If it is determined that the software is not switched (NO in step S203), the processor 201 proceeds to step S208.

If it is determined that the software is switched (YES in step S203), the processor 201 makes an inquiry about the communication status (RSSI) to the external communication device 500. The processor 201 determines, based on the RSSI, whether or not the installation data of the detailed software 211 can be downloaded (step S204).

If it is determined that the installation data of the detailed software 211 cannot be downloaded (NO in step S204), the processor 201 suspends download of the installation data of the detailed software 211 and reserves download of the installation data (step S205). After reserving download of the installation data, the processor 201 proceeds to step S208.

If it is determined that the installation data of the detailed software 211 can be downloaded (YES in step S204), the processor 201 makes a request for download of the installation data of the detailed software 211, to the database 40 (step S206).

After downloading the installation data, the processor 201 executes software switching processing (step S207).

FIG. 13 is a flowchart showing an example of the software switching processing performed by the integrated ECU according to the present embodiment.

The processor 201 makes a request for the installation data of the detailed software 211 to the database 40 (step S211). The installation data of the detailed software 211 is downloaded from the database 40 in response to the request. The integrated ECU 200 receives the installation data (step S212).

The processor 201 installs the detailed software 211 in the nonvolatile memory 202 using the downloaded installation data (step S213).

After the installation of the detailed software 211 is complete, the processor 201 ends the simplified software 210 in execution (step S214). The processor 201 starts the installed detailed software 211 (step S215). The software switching processing ends here.

Returning to FIG. 12, the processor 201 proceeds to step S208 after ending the software switching processing.

In step S208, the processor 201 determines whether or not there is any unnecessary piece of detailed software 211 (step S208). For example, if the available capacity of the nonvolatile memory 202 is smaller than a predetermined reference value, it is determined that a piece of the detailed software 211 that is of lowest priority is unnecessary. In another example, if a piece of the detailed software 211 that is for notifying the user of an abnormality of the hardware of the vehicle 10 is being executed and the abnormality has already been solved, it is determined that this piece of detailed software 211 is unnecessary.

If there is any unnecessary piece of detailed software 211 (YES in step S208), the processor 201 uninstalls the unnecessary piece of detailed software 211 from the nonvolatile memory 202 (step S209). After uninstalling the detailed software, the processor 201 returns to step S201. The processor 201 also returns to step S201 when there is no unnecessary piece of detailed software 211 (NO in step S208).

Variations

In the above embodiment, the integrated ECU 200 determines whether or not to switch the software to be executed from the simplified software to the detailed software, based on the status information regarding the status of the vehicle 10. However, this need not be the case.
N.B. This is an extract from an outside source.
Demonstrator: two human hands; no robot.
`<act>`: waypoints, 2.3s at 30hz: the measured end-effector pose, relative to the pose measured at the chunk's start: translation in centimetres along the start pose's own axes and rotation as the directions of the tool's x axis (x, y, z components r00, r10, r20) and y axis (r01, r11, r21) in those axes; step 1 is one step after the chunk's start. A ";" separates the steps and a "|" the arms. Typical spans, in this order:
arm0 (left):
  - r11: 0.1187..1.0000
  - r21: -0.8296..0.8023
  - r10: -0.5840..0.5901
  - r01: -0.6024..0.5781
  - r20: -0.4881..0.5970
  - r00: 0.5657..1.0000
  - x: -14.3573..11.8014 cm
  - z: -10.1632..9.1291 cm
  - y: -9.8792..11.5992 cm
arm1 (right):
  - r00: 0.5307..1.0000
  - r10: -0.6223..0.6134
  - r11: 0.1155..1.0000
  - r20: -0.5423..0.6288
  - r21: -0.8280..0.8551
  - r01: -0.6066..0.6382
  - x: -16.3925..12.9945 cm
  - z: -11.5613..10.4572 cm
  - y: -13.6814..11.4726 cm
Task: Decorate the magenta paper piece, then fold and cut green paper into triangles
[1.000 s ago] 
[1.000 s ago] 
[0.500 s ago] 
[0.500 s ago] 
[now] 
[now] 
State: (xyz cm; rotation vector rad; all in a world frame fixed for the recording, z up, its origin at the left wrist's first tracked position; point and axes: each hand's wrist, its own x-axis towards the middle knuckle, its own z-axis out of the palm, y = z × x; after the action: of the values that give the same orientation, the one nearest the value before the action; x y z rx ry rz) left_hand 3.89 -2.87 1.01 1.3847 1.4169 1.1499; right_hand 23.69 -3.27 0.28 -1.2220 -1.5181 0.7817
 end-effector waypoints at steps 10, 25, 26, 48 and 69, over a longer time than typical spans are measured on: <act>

For example, in an in-vehicle system that includes a plurality of in-vehicle devices (ECUs) that have a function of controlling the hardware of the vehicle 10 or a function of providing the user with information, the plurality of in-vehicle devices may determine whether or not to switch the software to be executed from the simplified software to the detailed software based on the status information regarding the status of the vehicle 10.

In the above embodiment, the integrated ECU 200 and the individual ECUs 300 are connected by the CAN. However, this need not be the case. For example, the integrated ECU 200 and the individual ECUs 300 may alternatively be connected by Ethernet (registered trademark).

Effects

The in-vehicle system 100 includes the integrated ECU 200 (first in-vehicle device), the individual ECUs 300 (second in-vehicle device), and the external communication device 500. The individual ECUs 300 can communicate with the integrated ECU 200. The external communication device 500 can communicate with the database 40 (external device) disposed outside the vehicle 10. The integrated ECU 200 includes the nonvolatile memory 202 (memory), the determination unit 222, the request unit 223, and the switching unit 225. The simplified software 210 (first software) is stored in the nonvolatile memory 202. The simplified software 210 is software for providing the user with simplified information (first information). The determination unit 222 determines whether or not to switch the software to be executed from the simplified software 210 to the detailed software 211 (second software), based on the status information regarding the status of the vehicle 10. The detailed software 211 is software for providing the user with detailed information (second information). If the determination unit 222 determines that the software to be executed is switched from the simplified software 210 to the detailed software 211, the request unit 223 makes a request for download of the detailed software, to the database 40 via the external communication device 500. The switching unit 225 installs, in the nonvolatile memory 202, the detailed software 211 downloaded from the database 40. The switching unit 225 switches the software to be executed from the simplified software 210 to the detailed software 211. The simplified software 210 is used when providing the user with simplified information. Thus, the capacity of the nonvolatile memory 202 and the volatile memory 203 of the integrated ECU 200 can be prevented from being squeezed. It is therefore possible to prevent an increase in the capacity of the memories installed in the integrated ECU 200. When providing the user with detailed information, the software to be executed is switched from the simplified software 210 to the detailed software 211. Accordingly, a variety of information can be provided to the user.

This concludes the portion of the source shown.